• [Information provided]:
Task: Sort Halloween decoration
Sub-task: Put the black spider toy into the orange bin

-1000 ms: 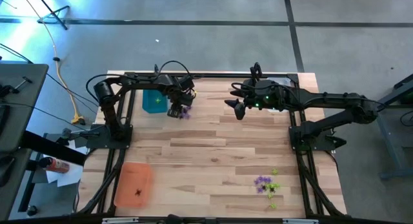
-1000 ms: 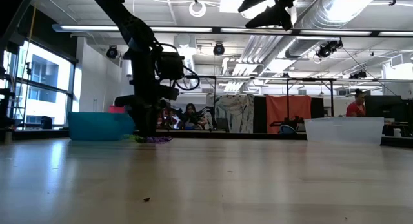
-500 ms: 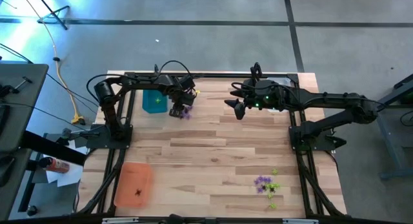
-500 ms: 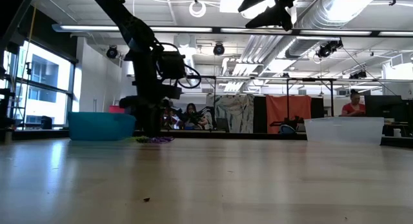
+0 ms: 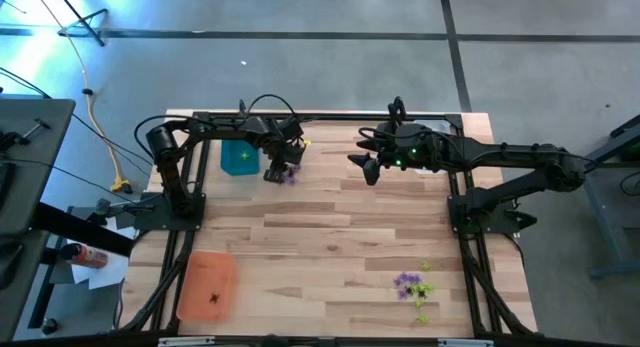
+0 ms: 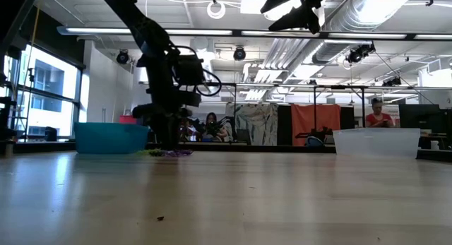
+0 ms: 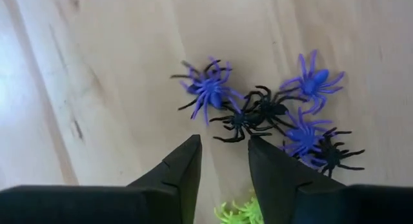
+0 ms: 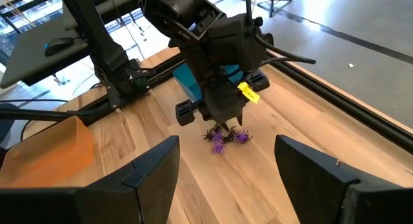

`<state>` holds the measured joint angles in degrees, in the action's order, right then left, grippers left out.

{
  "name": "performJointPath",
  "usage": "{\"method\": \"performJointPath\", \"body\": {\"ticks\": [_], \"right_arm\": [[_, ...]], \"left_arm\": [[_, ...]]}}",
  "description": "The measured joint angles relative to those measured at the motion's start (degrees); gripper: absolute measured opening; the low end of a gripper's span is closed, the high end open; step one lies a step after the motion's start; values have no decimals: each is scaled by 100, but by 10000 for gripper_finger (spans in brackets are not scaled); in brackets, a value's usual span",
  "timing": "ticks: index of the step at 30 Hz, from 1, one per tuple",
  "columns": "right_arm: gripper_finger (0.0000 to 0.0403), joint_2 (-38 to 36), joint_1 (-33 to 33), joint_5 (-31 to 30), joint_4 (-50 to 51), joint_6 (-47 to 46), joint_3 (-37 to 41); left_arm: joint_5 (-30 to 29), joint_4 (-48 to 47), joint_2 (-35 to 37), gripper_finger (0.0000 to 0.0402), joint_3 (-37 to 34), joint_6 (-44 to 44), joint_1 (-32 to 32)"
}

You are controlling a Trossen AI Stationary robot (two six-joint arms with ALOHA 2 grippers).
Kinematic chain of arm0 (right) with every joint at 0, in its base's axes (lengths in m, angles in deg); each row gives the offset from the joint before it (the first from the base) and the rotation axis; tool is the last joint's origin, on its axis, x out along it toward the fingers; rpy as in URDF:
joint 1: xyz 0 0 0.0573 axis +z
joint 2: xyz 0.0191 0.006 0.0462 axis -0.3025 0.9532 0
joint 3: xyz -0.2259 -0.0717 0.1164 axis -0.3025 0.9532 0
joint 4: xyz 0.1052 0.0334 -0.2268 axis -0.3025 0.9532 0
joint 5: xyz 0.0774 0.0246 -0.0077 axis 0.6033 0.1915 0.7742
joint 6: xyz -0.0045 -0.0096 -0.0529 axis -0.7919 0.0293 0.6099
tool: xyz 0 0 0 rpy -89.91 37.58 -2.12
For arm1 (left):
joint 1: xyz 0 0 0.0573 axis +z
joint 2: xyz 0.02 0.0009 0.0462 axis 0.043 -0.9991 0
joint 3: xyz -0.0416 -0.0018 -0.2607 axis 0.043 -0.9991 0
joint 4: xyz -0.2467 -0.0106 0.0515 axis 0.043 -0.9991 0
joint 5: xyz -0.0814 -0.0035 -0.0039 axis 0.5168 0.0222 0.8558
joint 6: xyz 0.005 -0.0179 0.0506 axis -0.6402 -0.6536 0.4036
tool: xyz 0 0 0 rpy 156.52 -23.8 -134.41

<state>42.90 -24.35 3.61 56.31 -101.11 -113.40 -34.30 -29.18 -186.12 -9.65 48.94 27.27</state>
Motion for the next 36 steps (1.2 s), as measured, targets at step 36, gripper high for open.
{"method": "performJointPath", "body": {"ticks": [36], "right_arm": [[250, 0, -1, 2, 0, -153, 0]], "left_arm": [[-316, -195, 412, 0, 50, 488, -284]]}}
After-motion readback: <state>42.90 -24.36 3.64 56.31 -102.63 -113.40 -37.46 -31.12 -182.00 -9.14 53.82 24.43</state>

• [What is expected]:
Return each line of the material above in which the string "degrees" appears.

• [Answer section]:
`<state>` holds the measured joint angles in degrees, in the action's order, right then left, grippers left out.
  "description": "The measured joint angles relative to those measured at the motion's start (degrees); gripper: absolute measured opening; the low end of a gripper's span is closed, the high end open; step one lies a step after the motion's start; values have no decimals: each is scaled by 100, but by 10000 for gripper_finger (spans in brackets are not scaled); in brackets, a value's usual span",

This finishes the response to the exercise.